■ RECORDED DATA:
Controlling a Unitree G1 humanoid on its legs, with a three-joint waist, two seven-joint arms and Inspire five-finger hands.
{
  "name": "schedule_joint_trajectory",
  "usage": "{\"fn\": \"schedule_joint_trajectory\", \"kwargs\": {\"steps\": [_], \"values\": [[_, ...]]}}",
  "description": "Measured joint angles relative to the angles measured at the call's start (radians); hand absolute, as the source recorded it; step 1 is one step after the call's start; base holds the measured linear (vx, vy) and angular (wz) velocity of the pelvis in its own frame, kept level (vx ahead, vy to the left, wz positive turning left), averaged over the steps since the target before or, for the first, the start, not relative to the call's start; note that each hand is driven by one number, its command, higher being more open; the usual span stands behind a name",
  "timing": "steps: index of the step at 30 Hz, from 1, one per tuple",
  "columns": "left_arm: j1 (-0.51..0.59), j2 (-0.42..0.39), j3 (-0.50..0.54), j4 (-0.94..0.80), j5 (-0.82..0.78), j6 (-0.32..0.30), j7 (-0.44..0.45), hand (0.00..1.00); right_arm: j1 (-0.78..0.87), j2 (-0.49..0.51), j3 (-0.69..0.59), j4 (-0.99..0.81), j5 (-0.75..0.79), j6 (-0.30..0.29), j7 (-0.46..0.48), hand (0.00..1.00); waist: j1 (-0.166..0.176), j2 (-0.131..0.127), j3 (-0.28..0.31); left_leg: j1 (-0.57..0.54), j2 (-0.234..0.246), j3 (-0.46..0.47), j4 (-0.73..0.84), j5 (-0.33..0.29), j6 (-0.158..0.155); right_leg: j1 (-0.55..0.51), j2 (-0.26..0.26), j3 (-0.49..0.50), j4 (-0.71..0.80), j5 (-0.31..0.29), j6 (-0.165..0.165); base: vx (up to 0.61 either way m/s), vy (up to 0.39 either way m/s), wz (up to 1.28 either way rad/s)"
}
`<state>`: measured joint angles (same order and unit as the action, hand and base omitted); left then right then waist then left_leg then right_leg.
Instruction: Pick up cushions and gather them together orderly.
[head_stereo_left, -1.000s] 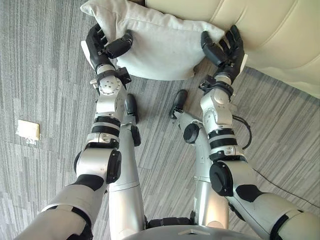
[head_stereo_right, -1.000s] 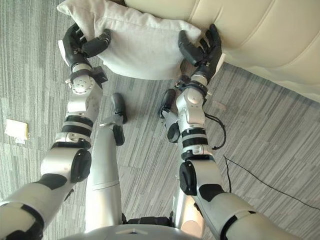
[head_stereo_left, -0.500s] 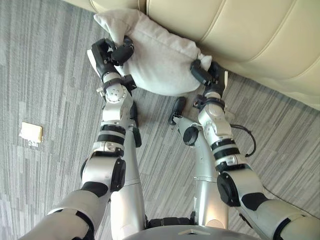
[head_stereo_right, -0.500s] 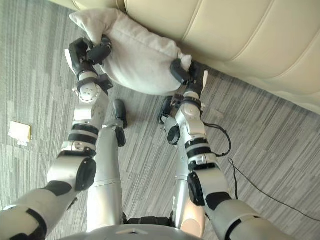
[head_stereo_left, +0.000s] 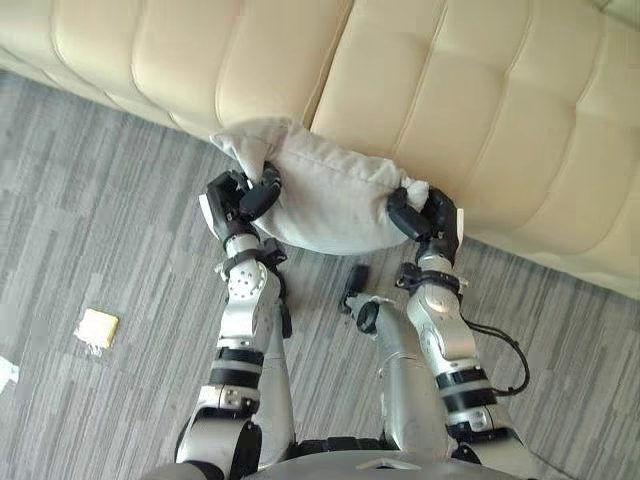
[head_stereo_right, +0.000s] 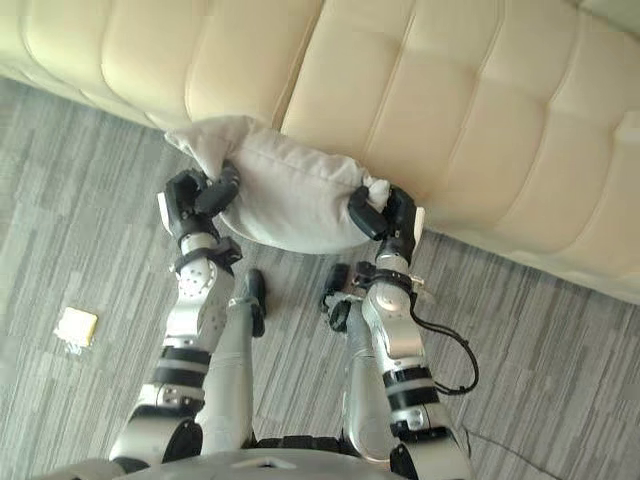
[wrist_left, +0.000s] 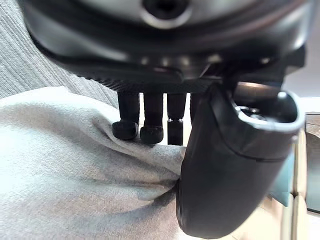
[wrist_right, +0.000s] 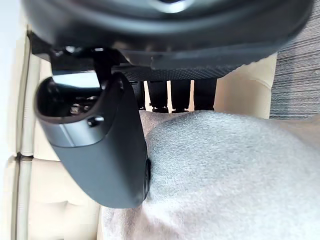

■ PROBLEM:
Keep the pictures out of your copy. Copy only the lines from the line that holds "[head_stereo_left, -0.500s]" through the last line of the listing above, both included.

■ EXERCISE RESULT:
[head_stereo_left, -0.500s] 
[head_stereo_right, -0.500s] 
[head_stereo_left, +0.000s] 
[head_stereo_right, +0.000s] 
[wrist_left, +0.000s] 
[wrist_right, +0.000s] 

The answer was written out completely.